When pain is refractory to pharmacologic treatment, peripheral nerve blockade may be an option (Raj 1996). Somatic nerve blocks are used in patients with intractable pain, generally from cancerous invasion of parts of the body, including the nervous system. At times, these blocks are employed in peripheral nerve pain, sciatica, and carpal tunnel syndrome. In addition, peripheral nerve blocks are employed to provide analgesia during localized surgery so that the patient can avoid general anesthesia.
Nerve blocks can include anesthetic and ablative modalities (see Table 7-4). In the case of anesthetic blockade, introduction of local anesthetics (lidocaine or bupivacaine) allows for interruption of pain transmission, producing effective, albeit temporary, pain relief. The activity of thin and unmyelinated nerve fibers (e.g., AS and C fibers) is particularly prone to inhibition, requiring minimal doses of anesthetic agents. If higher doses are used, it is possible to inhibit larger myelinated fibers, such as motor neurons.

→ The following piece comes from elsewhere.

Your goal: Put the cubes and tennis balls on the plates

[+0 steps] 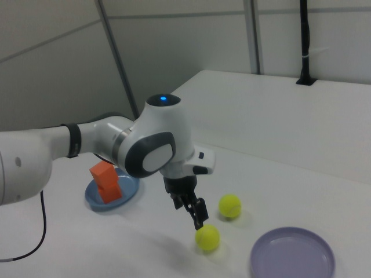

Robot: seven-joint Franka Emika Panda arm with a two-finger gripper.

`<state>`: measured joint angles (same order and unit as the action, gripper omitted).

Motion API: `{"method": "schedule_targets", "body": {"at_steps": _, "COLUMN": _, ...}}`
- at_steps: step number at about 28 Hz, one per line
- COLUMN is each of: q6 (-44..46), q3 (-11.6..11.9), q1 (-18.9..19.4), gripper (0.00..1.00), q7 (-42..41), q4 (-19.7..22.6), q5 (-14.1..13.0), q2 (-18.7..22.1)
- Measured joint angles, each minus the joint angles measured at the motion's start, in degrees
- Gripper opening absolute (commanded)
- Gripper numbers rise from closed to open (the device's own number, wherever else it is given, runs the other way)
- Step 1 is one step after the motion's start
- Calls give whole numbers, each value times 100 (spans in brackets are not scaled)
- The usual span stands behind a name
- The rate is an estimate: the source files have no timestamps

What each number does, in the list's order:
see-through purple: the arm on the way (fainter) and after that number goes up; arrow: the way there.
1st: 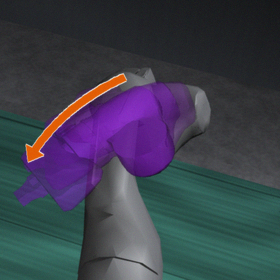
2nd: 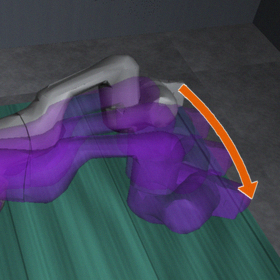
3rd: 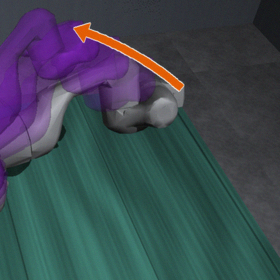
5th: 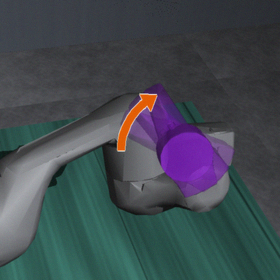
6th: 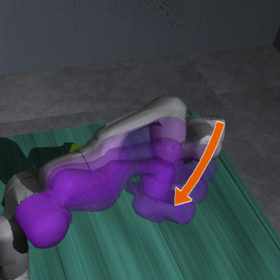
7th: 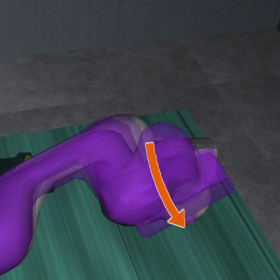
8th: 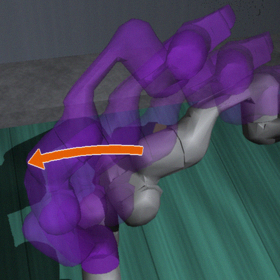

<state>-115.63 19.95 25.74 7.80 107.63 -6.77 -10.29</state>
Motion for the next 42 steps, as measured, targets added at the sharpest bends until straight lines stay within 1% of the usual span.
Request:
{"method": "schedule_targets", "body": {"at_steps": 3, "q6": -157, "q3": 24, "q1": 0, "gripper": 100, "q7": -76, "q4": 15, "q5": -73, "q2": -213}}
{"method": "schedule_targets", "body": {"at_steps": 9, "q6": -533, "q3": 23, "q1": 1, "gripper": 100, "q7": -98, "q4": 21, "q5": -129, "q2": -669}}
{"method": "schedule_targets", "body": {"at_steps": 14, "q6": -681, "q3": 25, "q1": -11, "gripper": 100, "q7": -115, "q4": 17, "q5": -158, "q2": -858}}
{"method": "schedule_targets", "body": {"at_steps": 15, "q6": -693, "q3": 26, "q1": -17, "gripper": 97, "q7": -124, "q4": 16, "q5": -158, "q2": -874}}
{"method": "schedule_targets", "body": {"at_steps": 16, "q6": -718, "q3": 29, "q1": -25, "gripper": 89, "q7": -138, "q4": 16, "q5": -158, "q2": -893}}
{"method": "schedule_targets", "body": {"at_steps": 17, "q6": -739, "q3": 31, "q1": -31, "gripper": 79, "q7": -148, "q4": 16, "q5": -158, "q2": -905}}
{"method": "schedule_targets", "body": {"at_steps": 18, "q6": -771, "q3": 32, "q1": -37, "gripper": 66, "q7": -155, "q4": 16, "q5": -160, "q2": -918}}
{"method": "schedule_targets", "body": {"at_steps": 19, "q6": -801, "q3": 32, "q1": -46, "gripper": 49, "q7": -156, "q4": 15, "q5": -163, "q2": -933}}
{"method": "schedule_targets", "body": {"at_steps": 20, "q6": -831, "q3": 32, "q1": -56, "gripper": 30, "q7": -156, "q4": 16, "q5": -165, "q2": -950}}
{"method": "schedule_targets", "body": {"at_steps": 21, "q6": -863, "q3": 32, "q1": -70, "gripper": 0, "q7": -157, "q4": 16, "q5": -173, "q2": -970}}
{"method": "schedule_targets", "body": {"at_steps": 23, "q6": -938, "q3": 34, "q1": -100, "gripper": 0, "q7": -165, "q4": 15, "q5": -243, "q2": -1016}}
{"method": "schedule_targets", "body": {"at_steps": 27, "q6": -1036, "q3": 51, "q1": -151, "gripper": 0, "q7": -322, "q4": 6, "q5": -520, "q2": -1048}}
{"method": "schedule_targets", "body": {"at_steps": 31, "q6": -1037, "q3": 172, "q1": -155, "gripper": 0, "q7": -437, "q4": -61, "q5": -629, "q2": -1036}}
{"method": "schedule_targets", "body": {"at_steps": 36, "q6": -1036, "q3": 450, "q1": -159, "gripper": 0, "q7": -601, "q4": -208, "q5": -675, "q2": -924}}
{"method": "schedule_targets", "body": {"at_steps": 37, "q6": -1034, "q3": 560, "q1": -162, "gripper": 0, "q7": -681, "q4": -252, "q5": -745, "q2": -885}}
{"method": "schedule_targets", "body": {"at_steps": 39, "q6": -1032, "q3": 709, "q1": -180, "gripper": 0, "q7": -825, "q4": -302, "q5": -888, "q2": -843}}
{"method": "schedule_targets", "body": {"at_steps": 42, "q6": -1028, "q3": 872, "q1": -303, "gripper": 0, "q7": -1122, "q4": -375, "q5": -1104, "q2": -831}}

Pain interruption might be of sufficient duration to allow the patient to become more proactive with physical therapy, which in turn might set the stage for further health improvements and rehabilitation. Ablative techniques involve application of ethanol or phenol or other interventions (see Table 7-4) that result in permanent destruction of the nerve. Neural destruction is never attempted unless local application of anesthetics has first been tried. If local anesthetics fail to produce pain relief, it is unlikely that neural destruction will be effective in mitigating pain.
Anesthetic infusions can produce untoward effects (e.g., hypotension, localized numbness, muscle weakness, infection, bleeding). Such measures should never be attempted unless resuscitation equipment is readily available.